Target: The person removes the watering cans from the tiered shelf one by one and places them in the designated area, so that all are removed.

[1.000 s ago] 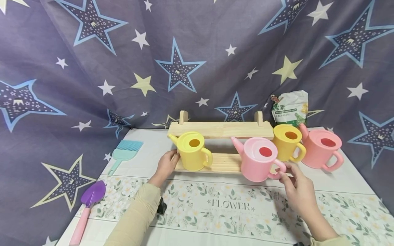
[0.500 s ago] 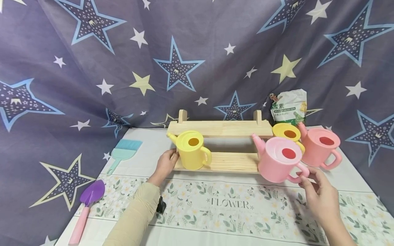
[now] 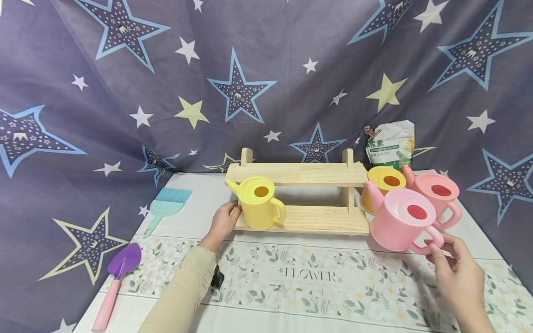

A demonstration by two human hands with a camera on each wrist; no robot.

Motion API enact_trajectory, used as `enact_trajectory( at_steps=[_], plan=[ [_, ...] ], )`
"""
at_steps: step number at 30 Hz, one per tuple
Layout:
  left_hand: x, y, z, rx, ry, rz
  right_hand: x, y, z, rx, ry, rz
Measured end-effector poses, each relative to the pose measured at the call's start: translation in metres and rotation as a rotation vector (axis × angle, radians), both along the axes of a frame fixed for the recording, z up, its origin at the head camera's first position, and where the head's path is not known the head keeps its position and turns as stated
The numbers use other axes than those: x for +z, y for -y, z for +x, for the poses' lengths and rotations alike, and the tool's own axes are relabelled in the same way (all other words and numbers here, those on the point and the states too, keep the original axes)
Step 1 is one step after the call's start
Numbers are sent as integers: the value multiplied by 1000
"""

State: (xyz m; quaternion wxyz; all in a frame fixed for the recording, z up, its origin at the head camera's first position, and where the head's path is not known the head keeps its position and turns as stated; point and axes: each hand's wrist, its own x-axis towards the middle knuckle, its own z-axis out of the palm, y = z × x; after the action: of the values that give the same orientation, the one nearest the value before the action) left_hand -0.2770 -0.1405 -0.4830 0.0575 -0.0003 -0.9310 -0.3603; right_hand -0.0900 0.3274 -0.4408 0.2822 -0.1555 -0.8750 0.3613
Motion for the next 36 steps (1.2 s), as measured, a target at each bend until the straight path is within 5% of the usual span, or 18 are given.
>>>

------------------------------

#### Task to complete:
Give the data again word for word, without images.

#### Answer space:
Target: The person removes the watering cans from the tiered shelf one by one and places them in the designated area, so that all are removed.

[1.000 s ago] 
[0.500 s ago] 
[now] 

A demonstration by two human hands with a camera on each wrist; no robot.

Motion API enact_trajectory, used as `enact_trajectory( at_steps=[_], plan=[ [_, ...] ], )`
"""
at_steps: step number at 30 Hz, one per tuple
Layout:
  left_hand: x, y, z, rx, ry, rz
  right_hand: x, y, z, rx, ry, rz
Measured end-effector poses, each relative to the pose measured at the call's start: translation in metres and rotation as a rotation vector (axis × angle, radians), both along the axes of a frame fixed for the recording, z up, its origin at the head camera's first position, and where the head's path is not known the head keeps its position and turns as stated
The numbers use other axes than those: x for +z, y for -y, z for +x, for the poses' lengths and rotations alike, and the tool's own axes are relabelled in the same way (all other words and numbers here, those on the point and the states too, keep the original axes)
Step 1 is one step after the call's start
Numbers are sent as integers: the value multiplied by 1000
"""

State: (xyz m; quaternion wxyz; all in a frame fixed for the recording, z up, its origin at the head camera's first position, and where the head's path is not known the head keeps its position and turns as stated; point and axes: each hand's wrist, its own x-axis towards the middle knuckle, its own z-axis out of the palm, y = z × x; after the action: of the values that give the same orientation, the one nearest the value before the action) left_hand -0.2770 -0.1405 -0.4830 0.0575 -0.0003 -0.9310 -0.3603; right_hand -0.0900 0.3274 -0.4408 0.2822 -0.1555 -0.8750 0.3613
Motion for the next 36 steps (1.2 s), as measured, a target at each bend until the straight path is within 5% of the usual span, or 18 are given.
>>>

Work on the exercise is finished.